What is a Power of Attorney in Florida?
A Florida power of attorney appoints another person to legally act for the grantor in financial matters. The person granted the power is often called the attorney-in-fact, or agent.
The scope of the power of attorney, also called a general power of attorney, can range from very small—a short duration and only the power to do very few things—to all-encompassing.
A broad power of attorney might empower the attorney-in-fact to act legally for the grantor for any aspect of their life, including entering and making contracts, loans, mortgages, deeds, trusts, and so on.
Durable Florida Power of Attorney
Prior versions of the power of attorney law allowed a springing power of attorney which is a power made to take effect only upon the grantor’s incapacity. But recent revisions to Florida law outlawed the use of the springing power of attorney.
Under current Florida law, a Florida power of attorney document is active immediately upon execution and delivery to the attorney in fact. A person should be very comfortable with the attorney-in-fact having this much power given to them during the grantor’s lifetime.
A grantor may revoke a power of attorney during their lifetime if the grantor is mentally competent. The power of attorney remains in effect if a grantor loses the mental capacity to manage their affairs. The durability after the incapacity of a power of attorney is why a Florida power of attorney is called a durable power of attorney.
What Does a Florida Power of Attorney Do?
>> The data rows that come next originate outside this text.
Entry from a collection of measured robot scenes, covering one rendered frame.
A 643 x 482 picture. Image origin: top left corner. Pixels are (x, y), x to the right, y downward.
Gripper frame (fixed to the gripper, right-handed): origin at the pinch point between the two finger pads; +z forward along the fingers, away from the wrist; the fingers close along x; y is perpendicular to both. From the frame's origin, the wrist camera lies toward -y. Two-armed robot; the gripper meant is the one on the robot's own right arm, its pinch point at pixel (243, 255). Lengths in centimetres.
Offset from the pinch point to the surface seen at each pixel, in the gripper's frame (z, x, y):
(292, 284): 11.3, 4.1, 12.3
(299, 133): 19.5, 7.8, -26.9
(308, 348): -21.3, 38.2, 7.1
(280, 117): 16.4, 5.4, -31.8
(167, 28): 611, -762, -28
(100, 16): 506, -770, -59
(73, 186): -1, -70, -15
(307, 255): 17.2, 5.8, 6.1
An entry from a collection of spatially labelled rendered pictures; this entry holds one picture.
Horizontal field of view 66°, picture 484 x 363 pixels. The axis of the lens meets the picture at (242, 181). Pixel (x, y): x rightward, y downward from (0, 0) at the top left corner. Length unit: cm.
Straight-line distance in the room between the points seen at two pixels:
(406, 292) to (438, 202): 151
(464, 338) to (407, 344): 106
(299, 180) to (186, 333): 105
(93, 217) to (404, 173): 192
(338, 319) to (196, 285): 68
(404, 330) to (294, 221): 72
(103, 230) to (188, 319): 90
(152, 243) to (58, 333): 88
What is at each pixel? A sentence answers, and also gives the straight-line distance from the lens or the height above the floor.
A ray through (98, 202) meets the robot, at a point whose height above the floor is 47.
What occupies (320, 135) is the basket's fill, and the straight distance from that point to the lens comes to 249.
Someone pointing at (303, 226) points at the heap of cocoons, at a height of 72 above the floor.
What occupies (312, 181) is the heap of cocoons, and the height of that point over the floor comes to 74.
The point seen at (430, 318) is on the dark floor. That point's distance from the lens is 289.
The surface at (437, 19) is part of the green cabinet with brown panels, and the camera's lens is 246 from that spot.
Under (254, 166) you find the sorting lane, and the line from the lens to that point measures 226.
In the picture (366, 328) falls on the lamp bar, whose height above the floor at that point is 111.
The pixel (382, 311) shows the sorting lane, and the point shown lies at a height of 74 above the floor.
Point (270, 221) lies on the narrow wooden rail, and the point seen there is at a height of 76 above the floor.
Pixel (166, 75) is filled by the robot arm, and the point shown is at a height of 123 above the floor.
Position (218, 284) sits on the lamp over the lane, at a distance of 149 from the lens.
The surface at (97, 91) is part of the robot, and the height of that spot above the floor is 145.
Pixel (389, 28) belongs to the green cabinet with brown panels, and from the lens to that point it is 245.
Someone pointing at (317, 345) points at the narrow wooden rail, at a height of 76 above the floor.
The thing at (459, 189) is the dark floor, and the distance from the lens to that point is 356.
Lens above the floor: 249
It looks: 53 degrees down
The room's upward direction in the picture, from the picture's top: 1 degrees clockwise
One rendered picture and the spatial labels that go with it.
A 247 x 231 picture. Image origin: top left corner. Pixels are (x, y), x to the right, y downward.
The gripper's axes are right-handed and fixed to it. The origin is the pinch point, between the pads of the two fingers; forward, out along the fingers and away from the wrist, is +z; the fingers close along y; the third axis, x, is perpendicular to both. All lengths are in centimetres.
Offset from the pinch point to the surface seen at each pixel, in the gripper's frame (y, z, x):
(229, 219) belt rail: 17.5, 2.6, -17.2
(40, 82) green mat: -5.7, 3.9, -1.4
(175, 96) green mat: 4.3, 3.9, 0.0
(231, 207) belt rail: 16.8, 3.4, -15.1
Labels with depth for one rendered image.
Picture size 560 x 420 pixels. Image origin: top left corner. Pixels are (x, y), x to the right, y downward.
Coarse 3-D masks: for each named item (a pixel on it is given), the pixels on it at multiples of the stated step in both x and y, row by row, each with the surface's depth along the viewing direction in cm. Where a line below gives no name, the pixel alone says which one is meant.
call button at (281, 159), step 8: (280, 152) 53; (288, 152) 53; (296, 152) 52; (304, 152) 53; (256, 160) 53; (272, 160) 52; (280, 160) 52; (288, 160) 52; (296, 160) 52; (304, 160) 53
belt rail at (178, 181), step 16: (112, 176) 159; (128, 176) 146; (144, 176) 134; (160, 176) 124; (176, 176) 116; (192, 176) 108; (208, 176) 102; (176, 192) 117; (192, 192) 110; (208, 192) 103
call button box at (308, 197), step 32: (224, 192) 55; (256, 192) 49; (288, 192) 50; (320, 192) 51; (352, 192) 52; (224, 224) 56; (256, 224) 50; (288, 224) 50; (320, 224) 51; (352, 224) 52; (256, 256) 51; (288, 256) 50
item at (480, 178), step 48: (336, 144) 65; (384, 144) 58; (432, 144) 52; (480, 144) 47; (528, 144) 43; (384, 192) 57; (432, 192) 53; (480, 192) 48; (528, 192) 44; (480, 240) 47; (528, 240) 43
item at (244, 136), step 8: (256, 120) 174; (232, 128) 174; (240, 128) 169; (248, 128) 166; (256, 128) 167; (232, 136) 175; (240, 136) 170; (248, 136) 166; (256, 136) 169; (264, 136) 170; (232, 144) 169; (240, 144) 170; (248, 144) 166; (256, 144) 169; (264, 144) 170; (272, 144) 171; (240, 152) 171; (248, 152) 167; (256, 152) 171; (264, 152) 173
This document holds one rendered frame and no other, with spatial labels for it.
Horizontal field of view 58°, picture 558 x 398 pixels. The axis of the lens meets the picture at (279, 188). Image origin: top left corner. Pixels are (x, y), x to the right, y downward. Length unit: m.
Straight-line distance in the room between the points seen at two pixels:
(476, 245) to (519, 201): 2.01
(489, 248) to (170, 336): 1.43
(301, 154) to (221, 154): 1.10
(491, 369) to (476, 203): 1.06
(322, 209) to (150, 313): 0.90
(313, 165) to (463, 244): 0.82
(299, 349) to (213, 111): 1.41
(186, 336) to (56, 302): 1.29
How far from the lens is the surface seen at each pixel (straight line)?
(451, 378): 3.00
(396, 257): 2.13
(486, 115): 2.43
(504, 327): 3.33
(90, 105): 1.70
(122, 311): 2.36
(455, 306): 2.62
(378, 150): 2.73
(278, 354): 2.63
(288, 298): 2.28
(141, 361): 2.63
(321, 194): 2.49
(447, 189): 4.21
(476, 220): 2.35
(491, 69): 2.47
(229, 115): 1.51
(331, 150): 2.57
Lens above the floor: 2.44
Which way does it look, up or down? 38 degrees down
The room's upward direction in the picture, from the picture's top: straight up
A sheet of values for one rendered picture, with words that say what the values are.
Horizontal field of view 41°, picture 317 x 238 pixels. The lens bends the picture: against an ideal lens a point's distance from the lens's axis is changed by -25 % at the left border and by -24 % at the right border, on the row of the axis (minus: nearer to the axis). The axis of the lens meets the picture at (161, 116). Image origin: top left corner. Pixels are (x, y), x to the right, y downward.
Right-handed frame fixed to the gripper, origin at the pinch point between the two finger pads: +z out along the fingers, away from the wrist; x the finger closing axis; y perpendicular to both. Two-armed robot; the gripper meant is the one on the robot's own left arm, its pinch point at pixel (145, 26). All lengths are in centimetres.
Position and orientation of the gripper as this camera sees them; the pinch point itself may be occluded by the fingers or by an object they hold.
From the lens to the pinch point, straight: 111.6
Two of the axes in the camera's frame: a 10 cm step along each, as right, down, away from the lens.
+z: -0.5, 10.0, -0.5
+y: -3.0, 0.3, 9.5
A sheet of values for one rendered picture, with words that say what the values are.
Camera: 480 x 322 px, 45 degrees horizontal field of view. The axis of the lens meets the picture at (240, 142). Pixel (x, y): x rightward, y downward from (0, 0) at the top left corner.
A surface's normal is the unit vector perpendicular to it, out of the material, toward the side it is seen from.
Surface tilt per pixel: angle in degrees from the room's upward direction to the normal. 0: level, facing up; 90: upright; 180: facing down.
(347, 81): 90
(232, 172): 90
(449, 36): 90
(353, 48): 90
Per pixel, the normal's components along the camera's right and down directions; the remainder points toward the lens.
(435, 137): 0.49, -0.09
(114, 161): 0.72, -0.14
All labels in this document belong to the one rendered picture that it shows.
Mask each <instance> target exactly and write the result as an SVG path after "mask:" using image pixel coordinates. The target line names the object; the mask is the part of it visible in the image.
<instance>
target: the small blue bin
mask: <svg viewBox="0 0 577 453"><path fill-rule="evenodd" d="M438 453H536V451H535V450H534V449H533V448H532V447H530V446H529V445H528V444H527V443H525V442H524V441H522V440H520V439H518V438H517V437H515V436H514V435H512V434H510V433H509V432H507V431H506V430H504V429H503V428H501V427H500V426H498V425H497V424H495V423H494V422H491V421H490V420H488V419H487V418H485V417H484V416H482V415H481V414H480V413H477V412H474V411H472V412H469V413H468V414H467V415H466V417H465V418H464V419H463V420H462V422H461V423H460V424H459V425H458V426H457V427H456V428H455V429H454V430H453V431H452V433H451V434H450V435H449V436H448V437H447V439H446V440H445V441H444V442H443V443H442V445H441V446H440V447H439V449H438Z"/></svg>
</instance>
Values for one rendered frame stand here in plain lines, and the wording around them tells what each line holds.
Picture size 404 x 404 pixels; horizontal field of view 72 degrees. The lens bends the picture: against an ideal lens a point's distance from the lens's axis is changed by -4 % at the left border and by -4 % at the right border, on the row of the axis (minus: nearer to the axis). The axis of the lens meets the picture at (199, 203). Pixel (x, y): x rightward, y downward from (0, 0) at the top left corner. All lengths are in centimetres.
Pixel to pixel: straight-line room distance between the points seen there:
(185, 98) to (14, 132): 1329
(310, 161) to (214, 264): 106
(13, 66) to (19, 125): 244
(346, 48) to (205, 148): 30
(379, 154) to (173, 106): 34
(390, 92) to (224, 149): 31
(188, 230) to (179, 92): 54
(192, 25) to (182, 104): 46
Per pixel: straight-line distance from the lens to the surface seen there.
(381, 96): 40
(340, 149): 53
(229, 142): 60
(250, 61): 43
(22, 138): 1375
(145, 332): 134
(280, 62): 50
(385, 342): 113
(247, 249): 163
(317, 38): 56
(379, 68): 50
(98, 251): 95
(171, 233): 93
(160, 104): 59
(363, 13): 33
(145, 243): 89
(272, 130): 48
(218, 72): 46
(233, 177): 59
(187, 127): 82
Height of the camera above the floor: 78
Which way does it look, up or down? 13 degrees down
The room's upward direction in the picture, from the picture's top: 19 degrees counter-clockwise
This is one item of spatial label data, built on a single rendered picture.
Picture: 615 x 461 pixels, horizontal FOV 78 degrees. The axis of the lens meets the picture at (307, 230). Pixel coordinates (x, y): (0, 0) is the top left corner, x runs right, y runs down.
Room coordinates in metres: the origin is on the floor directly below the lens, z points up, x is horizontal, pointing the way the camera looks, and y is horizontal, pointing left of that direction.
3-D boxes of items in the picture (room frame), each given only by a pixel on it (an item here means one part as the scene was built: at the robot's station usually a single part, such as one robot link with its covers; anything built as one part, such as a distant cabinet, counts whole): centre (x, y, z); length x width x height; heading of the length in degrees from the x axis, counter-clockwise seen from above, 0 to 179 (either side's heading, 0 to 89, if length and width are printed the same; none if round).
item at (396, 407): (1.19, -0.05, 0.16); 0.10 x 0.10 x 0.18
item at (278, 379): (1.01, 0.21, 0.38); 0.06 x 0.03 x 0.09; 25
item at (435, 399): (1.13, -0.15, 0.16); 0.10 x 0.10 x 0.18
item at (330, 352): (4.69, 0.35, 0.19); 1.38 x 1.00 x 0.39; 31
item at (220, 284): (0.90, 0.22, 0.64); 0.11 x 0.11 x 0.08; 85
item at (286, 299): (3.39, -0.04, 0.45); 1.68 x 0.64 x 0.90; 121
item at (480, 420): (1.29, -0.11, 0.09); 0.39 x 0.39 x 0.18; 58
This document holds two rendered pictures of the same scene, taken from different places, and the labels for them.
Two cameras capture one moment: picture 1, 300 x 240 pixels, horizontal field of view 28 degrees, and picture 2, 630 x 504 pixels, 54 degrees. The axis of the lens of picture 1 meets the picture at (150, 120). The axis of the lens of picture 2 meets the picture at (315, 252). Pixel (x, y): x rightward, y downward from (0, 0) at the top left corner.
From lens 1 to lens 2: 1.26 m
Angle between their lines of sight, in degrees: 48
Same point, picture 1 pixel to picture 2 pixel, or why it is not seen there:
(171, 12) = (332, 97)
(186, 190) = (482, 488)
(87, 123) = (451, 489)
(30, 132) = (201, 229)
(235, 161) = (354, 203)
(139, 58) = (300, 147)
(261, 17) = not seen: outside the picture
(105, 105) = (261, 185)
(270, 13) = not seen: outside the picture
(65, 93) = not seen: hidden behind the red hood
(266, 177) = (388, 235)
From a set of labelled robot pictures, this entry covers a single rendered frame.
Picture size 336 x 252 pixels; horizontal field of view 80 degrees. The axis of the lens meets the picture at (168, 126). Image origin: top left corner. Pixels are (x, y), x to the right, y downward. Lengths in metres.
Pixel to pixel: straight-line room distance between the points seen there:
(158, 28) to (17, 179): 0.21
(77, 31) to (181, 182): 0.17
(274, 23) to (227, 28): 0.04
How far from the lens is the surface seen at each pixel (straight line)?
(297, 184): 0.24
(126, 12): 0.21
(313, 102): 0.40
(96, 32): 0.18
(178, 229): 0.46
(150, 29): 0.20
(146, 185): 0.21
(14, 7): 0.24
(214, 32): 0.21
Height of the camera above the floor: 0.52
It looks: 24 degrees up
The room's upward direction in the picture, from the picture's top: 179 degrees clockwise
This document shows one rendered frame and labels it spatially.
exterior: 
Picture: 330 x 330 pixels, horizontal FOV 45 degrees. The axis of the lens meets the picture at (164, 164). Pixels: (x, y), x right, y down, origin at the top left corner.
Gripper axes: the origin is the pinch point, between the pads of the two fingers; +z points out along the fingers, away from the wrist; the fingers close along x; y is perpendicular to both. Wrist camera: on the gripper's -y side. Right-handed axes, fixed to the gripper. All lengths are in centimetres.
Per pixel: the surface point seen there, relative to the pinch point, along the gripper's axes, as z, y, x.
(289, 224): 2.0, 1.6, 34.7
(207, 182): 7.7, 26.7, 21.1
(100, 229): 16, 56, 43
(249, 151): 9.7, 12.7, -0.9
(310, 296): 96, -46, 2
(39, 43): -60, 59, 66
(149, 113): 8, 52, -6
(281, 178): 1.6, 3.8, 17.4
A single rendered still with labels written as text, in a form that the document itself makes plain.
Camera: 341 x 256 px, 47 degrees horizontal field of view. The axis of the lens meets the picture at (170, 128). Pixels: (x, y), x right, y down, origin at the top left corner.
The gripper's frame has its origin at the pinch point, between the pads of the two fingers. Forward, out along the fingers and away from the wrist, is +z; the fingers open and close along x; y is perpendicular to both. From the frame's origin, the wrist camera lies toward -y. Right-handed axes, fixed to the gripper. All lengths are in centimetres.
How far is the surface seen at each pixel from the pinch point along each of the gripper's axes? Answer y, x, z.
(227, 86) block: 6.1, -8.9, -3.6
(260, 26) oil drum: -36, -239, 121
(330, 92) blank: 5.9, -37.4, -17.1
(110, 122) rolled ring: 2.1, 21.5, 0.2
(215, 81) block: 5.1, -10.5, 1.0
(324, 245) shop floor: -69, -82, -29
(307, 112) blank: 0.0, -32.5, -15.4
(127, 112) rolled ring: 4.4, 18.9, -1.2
Florida law limits powers granted to an attorney in fact to protect the grantor against relinquishing unlimited power over their life and finances. Under Florida law, certain powers must be specifically initialed to ensure that the grantor of the power truly did mean to give the attorney-in-fact that power. For example, the grantor must initial grant of power to amend the grantor’s living trust, file the grantor’s federal tax forms, and make elections under the grantor’s retirement plans.
A third party (such as a bank or other financial institution) must accept a valid power of attorney. But the third party is allowed to first consult legal counsel to determine the validity of the power of attorney.
Medical Power of Attorney
A medical power of attorney in Florida is often called a Designation of Health Care Surrogate or an advanced health care directive in some states.
This document is usually separate from a regular durable power of attorney. It gives someone the ability to make medical decisions on your behalf should you be incapacitated or should you be totally unable to communicate with your physician.
The health care surrogate is also authorized to receive medical information about your health condition and treatment from a health care provider.
FAQs About a Florida Power of Attorney
Can you have more than one power of attorney?
Yes, a person can create more than one power of attorney. A single power of attorney document may designate multiple people, or a person can use multiple documents, each giving a separate set of powers to specific people.
Sometimes a person may create a general power of attorney for one person while then creating a more limited power of attorney for another person.
Does a power of attorney end at death?
A power of attorney ends upon the grantor’s death. There is no legal way to extend the use of the power of attorney after the grantor dies. Financial institutions will not recognize and accept the right of the attorney-in-fact to act on behalf of a deceased grantor.
Once the grantor dies, their personal representative (executor) takes legal authority over all assets still in the deceased person’s name. These assets do not include any property that was transferred automatically upon a person’s death. For example, often people will name a beneficiary to their retirement accounts, bank accounts, or even property with a lady bird deed. Such assets are not part of the person’s estate and are not controlled by the personal representative.
Should you get a power of attorney?
A power of attorney is a typical component of basic Florida estate planning. However, younger couples or recently married couples may decide to omit the power of attorney from their estate plan. They may decide that they do not want to give their spouse the broad legal authority that a Florida power of attorney confers.